• TASK DESCRIPTION
The data is to be set down once more, exactly as it reads.

── DATASET CONTENT ──

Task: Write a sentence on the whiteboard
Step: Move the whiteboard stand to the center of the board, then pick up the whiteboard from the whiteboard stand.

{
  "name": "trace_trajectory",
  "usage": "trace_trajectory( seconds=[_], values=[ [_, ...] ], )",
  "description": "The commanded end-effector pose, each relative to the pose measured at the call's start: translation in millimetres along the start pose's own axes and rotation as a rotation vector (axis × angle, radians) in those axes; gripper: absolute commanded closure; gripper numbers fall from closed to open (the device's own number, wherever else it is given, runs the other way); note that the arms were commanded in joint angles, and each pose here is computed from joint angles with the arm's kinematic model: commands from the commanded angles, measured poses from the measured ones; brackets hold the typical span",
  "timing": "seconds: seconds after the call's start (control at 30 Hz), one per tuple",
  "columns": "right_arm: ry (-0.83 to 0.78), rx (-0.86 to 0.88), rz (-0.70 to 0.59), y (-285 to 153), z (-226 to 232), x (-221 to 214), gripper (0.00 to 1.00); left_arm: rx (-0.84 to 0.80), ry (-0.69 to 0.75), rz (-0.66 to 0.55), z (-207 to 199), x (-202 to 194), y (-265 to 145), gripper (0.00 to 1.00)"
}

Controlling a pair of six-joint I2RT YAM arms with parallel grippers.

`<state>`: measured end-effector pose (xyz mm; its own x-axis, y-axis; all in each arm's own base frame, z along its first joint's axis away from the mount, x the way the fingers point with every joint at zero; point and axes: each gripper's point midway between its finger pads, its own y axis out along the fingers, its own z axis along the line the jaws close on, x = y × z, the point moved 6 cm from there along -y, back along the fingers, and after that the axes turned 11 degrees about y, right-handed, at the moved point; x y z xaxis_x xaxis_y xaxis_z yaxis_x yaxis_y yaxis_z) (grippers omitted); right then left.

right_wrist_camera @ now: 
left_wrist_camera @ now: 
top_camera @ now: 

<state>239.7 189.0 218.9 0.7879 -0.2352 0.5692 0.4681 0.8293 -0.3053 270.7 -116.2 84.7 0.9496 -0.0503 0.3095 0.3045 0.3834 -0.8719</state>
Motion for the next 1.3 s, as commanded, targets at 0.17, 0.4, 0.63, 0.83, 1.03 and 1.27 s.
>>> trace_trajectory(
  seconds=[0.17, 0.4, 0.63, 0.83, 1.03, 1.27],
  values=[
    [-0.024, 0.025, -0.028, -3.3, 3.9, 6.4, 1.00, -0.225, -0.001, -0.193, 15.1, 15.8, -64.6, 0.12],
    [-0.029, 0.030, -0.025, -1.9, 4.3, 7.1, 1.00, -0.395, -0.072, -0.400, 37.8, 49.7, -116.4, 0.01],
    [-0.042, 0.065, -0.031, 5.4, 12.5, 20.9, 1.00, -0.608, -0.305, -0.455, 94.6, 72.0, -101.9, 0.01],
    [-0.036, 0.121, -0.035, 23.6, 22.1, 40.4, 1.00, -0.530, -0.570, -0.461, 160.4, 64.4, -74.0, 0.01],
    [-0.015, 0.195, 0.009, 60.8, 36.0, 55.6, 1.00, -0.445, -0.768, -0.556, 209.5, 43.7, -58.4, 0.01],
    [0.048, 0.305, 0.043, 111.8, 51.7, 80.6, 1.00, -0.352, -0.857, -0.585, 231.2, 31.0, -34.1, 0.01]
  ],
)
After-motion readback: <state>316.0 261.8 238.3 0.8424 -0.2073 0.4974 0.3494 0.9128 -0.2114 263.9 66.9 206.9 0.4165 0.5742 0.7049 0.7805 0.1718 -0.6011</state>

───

• ANSWER TO THIS PROBLEM
Task: Write a sentence on the whiteboard
Step: Move the whiteboard stand to the center of the board, then pick up the whiteboard from the whiteboard stand.

{
  "name": "trace_trajectory",
  "usage": "trace_trajectory( seconds=[_], values=[ [_, ...] ], )",
  "description": "The commanded end-effector pose, each relative to the pose measured at the call's start: translation in millimetres along the start pose's own axes and rotation as a rotation vector (axis × angle, radians) in those axes; gripper: absolute commanded closure; gripper numbers fall from closed to open (the device's own number, wherever else it is given, runs the other way); note that the arms were commanded in joint angles, and each pose here is computed from joint angles with the arm's kinematic model: commands from the commanded angles, measured poses from the measured ones; brackets hold the typical span",
  "timing": "seconds: seconds after the call's start (control at 30 Hz), one per tuple",
  "columns": "right_arm: ry (-0.83 to 0.78), rx (-0.86 to 0.88), rz (-0.70 to 0.59), y (-285 to 153), z (-226 to 232), x (-221 to 214), gripper (0.00 to 1.00); left_arm: rx (-0.84 to 0.80), ry (-0.69 to 0.75), rz (-0.66 to 0.55), z (-207 to 199), x (-202 to 194), y (-265 to 145), gripper (0.00 to 1.00)"
}

Controlling a pair of six-joint I2RT YAM arms with parallel grippers.

`<state>`: measured end-effector pose (xyz mm; its own x-axis, y-axis; all in each arm's own base frame, z along its first joint's axis away from the mount, x the way the fingers point with every joint at zero; point and axes: each gripper's point midway between its finger pads, its own y axis out along the fingers, its own z axis along the line the jaws close on, x = y × z, the point moved 6 cm from there along -y, back along the fingers, and after that the axes turned 11 degrees about y, right-handed, at the moved point; x y z xaxis_x xaxis_y xaxis_z yaxis_x yaxis_y yaxis_z) (grippers omitted); right then left.

right_wrist_camera @ now: 
left_wrist_camera @ now: 
top_camera @ now: 

<state>239.7 189.0 218.9 0.7879 -0.2352 0.5692 0.4681 0.8293 -0.3053 270.7 -116.2 84.7 0.9496 -0.0503 0.3095 0.3045 0.3834 -0.8719</state>
Motion for the next 1.3 s, as commanded, targets at 0.17, 0.4, 0.63, 0.83, 1.03 and 1.27 s.
>>> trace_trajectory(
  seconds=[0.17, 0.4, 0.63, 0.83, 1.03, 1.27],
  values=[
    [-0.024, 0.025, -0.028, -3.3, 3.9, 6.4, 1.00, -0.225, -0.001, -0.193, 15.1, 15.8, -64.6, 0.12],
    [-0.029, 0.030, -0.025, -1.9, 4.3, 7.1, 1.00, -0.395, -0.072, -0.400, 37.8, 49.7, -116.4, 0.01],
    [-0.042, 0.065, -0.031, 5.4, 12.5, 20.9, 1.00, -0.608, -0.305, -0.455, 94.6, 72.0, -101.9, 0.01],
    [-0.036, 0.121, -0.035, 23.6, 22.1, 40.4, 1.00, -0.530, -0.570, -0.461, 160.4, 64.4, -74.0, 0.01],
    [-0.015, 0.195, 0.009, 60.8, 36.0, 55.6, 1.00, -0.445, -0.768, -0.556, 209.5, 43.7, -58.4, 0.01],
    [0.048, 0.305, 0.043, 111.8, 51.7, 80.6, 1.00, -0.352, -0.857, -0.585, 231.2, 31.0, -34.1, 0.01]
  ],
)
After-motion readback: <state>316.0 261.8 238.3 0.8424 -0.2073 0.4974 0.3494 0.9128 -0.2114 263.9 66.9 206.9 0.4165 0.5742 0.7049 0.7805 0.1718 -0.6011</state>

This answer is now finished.